They played this for laughs in the video game Soma. An autistic researcher figures out a way to put a copy of the human mind into a simulated reality, then she's surprised when the other humans start committing suicide "to ensure continuity when their soul goes into the machine." Sorry, not laughs. Soma is a horror game about an apocalypse. Not for laughs. 

@VictimOfSimony @evacide I think I have heard about this one from a Jacob Geller video!
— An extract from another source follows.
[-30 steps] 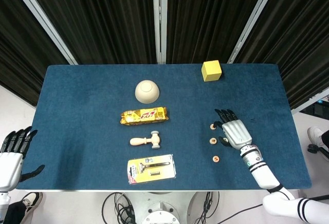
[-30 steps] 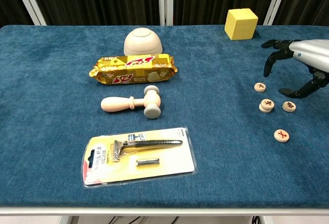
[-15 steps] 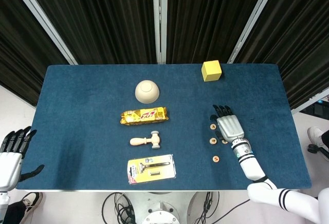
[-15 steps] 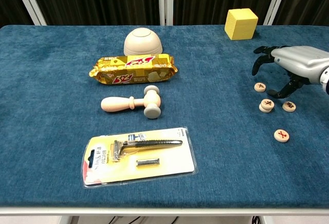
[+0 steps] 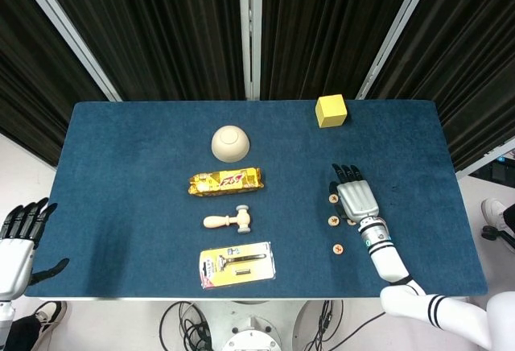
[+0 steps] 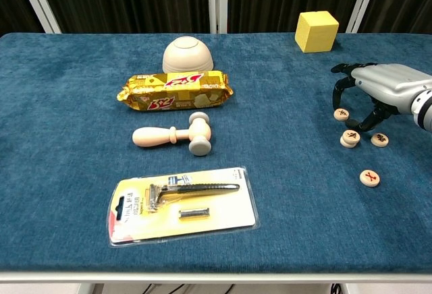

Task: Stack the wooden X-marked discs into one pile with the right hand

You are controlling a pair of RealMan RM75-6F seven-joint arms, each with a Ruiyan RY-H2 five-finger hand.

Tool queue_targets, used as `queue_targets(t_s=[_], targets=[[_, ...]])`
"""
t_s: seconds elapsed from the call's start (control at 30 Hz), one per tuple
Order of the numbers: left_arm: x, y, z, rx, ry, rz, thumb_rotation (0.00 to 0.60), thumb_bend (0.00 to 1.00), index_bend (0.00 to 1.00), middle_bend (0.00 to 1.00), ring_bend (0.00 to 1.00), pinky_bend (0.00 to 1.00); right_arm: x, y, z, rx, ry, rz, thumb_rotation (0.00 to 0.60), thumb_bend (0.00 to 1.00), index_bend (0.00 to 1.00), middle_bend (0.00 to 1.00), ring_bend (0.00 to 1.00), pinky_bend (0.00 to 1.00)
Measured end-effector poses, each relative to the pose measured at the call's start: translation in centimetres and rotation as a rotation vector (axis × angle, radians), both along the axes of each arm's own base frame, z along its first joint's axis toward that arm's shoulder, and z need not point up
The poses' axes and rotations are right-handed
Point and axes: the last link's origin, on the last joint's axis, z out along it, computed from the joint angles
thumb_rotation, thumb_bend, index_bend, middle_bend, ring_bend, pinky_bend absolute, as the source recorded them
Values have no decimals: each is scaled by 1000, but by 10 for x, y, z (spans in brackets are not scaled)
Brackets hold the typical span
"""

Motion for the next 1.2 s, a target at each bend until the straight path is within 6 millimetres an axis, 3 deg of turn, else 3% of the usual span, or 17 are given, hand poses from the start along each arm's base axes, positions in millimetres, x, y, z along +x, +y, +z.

Sounds like an interesting thing to play.

@jsbarretto
@evacide

The story unfortunately has that "protagonist less intelligent than the audience" problem often seen in horror. The game has a lot to do with stealth and investigation. They do a lot of "identity horror" around the idea of copying minds into places they don't belong. 
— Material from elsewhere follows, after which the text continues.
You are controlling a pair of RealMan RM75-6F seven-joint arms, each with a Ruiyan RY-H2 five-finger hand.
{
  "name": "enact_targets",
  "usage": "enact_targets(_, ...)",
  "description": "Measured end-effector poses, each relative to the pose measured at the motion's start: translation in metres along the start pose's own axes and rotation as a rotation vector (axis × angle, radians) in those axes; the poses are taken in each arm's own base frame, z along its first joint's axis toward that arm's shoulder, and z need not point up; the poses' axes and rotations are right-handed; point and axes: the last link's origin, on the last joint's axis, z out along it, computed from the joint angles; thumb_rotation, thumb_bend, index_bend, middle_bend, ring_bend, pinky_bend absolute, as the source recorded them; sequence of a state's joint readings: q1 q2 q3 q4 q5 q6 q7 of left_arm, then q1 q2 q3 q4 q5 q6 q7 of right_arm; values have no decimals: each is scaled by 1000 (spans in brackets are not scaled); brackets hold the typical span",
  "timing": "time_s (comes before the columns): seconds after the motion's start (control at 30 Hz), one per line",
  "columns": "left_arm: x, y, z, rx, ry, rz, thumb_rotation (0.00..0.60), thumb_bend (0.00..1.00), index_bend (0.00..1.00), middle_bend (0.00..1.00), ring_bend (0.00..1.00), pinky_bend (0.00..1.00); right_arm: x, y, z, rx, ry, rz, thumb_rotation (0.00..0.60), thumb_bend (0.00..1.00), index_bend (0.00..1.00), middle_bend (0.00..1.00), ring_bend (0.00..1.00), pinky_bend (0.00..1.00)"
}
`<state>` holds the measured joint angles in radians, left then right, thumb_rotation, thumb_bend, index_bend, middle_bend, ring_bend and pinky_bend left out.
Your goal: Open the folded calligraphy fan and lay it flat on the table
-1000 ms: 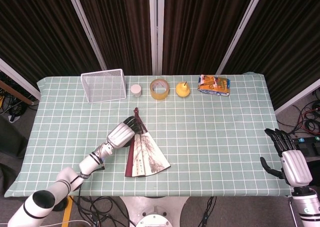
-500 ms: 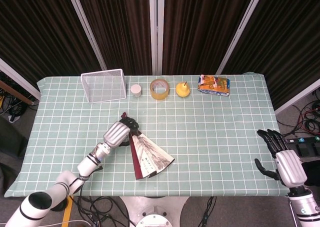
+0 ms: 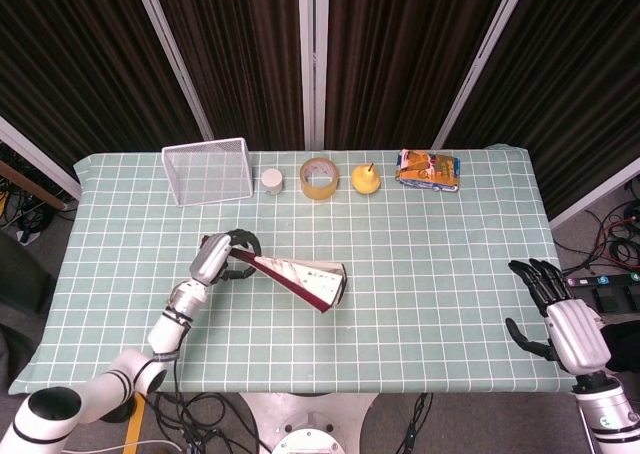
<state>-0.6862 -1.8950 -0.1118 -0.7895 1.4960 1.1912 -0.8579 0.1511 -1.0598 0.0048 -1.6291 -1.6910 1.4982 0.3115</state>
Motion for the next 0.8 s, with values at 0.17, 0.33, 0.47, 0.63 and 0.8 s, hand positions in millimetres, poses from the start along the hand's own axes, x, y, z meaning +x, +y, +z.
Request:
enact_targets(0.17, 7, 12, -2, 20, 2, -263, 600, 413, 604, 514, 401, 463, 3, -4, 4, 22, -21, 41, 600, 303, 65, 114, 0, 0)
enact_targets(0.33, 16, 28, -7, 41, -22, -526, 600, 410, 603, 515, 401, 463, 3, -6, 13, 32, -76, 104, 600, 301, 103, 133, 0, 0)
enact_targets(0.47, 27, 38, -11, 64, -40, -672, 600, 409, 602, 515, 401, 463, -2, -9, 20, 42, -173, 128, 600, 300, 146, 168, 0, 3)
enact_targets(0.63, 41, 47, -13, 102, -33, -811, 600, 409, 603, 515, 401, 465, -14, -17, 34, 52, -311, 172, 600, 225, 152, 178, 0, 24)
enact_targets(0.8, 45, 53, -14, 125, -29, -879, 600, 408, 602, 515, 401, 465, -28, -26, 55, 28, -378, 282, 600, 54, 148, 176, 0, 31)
@VictimOfSimony @evacide Do I recall that one of the central themes is the question of the hard problem of consciousness and the impossibility of telling whether identity transfer has happened in someone else?

@jsbarretto
@evacide

One of the moral choices is, "the researcher got you to copy your mind into a robot that will go do a task you can't, and now that task has been completed... do you let the copy live?" 
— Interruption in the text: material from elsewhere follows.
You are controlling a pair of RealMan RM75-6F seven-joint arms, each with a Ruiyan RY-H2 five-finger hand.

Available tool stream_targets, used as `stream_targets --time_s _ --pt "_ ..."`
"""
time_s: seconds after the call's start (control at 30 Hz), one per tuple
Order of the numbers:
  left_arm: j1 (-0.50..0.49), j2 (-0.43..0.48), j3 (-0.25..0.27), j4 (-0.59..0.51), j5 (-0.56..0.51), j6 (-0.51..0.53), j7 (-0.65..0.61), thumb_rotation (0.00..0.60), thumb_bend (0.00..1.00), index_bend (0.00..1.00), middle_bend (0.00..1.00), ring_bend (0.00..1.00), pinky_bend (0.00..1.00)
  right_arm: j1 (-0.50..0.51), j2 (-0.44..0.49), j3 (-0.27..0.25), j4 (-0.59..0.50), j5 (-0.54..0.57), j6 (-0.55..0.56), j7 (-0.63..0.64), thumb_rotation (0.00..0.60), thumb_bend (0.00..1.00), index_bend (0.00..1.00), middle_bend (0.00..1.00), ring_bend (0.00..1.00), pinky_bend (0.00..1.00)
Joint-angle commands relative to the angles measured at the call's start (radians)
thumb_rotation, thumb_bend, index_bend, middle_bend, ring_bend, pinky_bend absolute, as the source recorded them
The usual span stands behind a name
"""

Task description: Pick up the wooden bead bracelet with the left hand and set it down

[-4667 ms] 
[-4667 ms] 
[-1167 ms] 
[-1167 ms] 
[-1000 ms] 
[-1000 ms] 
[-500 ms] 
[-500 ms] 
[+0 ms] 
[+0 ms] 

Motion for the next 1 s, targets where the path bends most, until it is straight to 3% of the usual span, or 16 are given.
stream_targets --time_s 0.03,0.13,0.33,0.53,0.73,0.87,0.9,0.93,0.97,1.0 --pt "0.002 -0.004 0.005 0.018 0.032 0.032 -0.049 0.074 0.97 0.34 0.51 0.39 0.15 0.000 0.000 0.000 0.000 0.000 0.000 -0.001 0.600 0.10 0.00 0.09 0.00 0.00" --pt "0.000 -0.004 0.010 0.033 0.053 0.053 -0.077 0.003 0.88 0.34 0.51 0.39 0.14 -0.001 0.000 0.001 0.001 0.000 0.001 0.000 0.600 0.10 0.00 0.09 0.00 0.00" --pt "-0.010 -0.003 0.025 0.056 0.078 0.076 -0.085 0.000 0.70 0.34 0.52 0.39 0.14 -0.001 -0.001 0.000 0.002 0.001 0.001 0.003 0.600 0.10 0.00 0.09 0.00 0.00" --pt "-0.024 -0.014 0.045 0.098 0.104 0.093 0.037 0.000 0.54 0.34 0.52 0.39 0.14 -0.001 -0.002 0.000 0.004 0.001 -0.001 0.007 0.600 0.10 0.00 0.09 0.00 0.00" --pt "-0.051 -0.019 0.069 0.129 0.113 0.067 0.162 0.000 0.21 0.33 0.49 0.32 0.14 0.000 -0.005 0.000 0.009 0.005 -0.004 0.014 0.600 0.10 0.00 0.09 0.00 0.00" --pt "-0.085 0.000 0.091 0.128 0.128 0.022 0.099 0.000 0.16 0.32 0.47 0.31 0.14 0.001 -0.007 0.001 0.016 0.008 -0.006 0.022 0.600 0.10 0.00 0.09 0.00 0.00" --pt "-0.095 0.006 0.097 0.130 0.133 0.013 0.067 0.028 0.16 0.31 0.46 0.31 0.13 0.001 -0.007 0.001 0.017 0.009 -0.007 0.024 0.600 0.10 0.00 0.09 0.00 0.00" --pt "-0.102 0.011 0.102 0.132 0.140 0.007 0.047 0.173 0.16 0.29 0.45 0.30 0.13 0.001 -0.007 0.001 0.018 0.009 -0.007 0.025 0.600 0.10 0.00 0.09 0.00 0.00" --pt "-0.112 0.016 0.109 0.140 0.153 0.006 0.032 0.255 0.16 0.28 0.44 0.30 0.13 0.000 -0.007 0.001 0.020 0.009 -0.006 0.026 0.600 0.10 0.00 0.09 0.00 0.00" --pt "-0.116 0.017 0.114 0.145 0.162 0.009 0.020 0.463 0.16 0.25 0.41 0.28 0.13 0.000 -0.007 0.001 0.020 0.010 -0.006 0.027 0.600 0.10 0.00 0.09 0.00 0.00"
@jsbarretto @evacide If you're going to call a man 'autistic', and remark on the irony of (your mischaracterization of) his work, I think you should probably read it first:

https://courses.cs.umbc.edu/471/papers/turing.pdf

@marshray @evacide I am making light-hearted humour about the silliness of those claiming AI sentience, why would you read my post and assume I'm attacking Turing...?

@jsbarretto @evacide You're claiming (with little basis) that a man who was "fatally" persecuted in life for being different was 'autistic', then using him as a straw-man to "make light-hearted humor".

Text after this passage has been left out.